You have chosen, as a modern alchemist, to pursue the Philosopher's stone and turn any metal into gold. This means that you have decided to handle your data in a manner that can benefit your business, offering valuable insights to help you comprehend what you do well and where you can improve, as well as understand your customers' likes and dislikes about your business. Therefore, you seek to ascertain how to expand, increase your revenues, and gain market share. Data serves as your Philosopher's stone, transforming lesser metals (data points) into gold (information and insights).
While your data is valuable, similar to a team of exceptional football players (referring to the real football, not the game played predominantly with hands, despite its name), who possess individual talent but struggle to work as a cohesive unit, you require an exceptional coach to merge them into a formidable team.

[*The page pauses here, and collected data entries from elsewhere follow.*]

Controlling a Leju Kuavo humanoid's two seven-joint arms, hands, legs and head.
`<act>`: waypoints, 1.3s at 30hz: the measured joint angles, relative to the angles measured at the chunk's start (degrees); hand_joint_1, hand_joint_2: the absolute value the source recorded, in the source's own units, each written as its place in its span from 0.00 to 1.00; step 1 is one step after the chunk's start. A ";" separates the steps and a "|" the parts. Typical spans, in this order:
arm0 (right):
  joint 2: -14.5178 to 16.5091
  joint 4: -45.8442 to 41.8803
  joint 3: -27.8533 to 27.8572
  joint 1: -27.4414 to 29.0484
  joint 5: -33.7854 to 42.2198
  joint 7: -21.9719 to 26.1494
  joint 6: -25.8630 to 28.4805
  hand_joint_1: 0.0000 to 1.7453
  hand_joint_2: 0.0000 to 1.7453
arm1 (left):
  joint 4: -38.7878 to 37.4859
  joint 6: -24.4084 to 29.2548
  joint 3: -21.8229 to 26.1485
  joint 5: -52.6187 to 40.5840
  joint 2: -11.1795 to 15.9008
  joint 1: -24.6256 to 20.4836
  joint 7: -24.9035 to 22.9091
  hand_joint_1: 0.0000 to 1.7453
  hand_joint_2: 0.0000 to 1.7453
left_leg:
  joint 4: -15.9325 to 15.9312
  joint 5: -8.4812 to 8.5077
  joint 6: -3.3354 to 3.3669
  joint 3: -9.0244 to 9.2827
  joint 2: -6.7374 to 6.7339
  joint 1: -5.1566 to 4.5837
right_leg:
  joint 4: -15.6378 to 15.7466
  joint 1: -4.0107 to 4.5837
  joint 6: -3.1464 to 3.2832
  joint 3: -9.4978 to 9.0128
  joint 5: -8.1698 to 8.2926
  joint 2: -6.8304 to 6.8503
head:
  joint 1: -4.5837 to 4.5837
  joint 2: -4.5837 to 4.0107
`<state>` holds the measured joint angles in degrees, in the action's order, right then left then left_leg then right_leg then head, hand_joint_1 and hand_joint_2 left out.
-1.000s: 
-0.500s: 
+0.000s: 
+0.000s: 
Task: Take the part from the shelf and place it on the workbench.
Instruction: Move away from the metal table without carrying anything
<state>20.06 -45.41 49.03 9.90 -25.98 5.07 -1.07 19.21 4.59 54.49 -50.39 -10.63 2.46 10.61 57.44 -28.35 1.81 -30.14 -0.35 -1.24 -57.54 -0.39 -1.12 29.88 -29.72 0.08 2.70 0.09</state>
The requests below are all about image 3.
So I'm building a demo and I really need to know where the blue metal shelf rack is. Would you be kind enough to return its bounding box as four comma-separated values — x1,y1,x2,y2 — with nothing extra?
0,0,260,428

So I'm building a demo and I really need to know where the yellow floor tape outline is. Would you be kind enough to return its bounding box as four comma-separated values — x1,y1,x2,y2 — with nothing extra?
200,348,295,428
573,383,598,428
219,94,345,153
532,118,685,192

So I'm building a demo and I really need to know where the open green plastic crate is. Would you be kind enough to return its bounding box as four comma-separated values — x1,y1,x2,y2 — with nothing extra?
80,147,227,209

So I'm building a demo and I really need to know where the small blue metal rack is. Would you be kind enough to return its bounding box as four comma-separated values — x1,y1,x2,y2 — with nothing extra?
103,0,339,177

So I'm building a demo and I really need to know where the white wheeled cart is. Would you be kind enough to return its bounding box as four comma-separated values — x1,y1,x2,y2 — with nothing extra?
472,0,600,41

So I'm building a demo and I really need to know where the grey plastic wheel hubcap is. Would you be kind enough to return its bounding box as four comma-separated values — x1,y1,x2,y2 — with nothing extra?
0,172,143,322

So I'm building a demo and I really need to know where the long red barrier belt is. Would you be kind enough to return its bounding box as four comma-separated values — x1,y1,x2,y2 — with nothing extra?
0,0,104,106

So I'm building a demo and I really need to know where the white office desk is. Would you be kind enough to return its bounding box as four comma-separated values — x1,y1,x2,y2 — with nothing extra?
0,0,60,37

This is precisely what data governance entails and ignoring it is the first capital sin of businesses. Regardless of whether it is legally mandated, you should always have someone overseeing the acquisition, utilisation, and deployment of your data. It is essential to establish policies, procedures, and standards to guarantee the accuracy, reliability, security, and appropriate usage of data throughout its lifecycle. Data governance encompasses the comprehensive management and control of an organization's data assets.
In simpler terms, data governance is like a set of rules and practices that a company or organization follows to make sure that its data is well-managed and used effectively. It encompasses aspects such as defining the individuals accountable for the data, determining how it ought to be stored and safeguarded, establishing protocols for access and sharing, as well as establishing guidelines for its application in decision-making processes. Data governance aids organisations in upholding data quality, ensuring compliance with regulations, mitigating risks, and extracting valuable insights from data.
Let me list a series (by no means exhaustive) of issues that a lack or ineffective data governance may create:
Inaccurate or Incomplete Data: Without proper governance, businesses may encounter issues with data quality. This can lead to incorrect insights, flawed decision-making, and ineffective operational processes. Inaccurate or incomplete data can also hamper customer satisfaction and damage the overall reputation of the organisation. Accurate and complete data is essential to be able to trust any insights deriving from the analysis of the data. In addition, creating rules to ensure accurate data when acquired is vastly less expensive than having to correct the data later.
Data Breaches and Security Risks: Insufficient data governance practices can make businesses more vulnerable to data breaches and security risks. When data is not adequately protected, unauthorised individuals can gain access to sensitive information, leading to financial losses, legal liabilities, and damage to customer trust. This is why having rules to define who is responsible for the data and who can or cannot access the data is extremely important. In addition, compliance with data protection regulations, such as the General Data Protection Regulation (GDPR) or the California Consumer Privacy Act (CCPA), becomes difficult without robust data governance.
Non-compliance with Regulations: Data governance plays a crucial role in ensuring compliance with industry-specific regulations and legal requirements. In sectors such as healthcare, finance, and e-commerce, businesses must adhere to various privacy, security, and data handling regulations. Failure to comply with these regulations can result in severe penalties, fines, legal actions, and reputational damage.
Lack of Data Integration and Interoperability: Inconsistent data governance practices can lead to challenges in data integration and interoperability. When data is stored in silos or follows different standards across various systems or departments, it becomes difficult to consolidate and analyse data effectively. This can hinder data-driven decision-making and prevent organisations from unlocking the full potential of their data assets. Regulating data access is crucial, but it is equally important to ensure that once access is granted, retrieving the necessary data becomes effortless.
Increased Costs and Reduced Efficiency: Inadequate data governance can result in inefficient data management processes. When data is not properly organised, documented, or maintained, it becomes challenging to locate, access, and analyse relevant information. This inefficiency can lead to wasted time, increased costs, and missed opportunities for business growth and innovation. It is crucial not only to possess the required data for analysis but also to ensure that its retrieval and accessibility are well-documented and straightforward.
To mitigate these issues, businesses should focus on establishing robust data governance frameworks. This involves creating clear policies, implementing data management practices, appointing responsible roles, ensuring data security measures, and fostering a culture of data accountability throughout the organisation.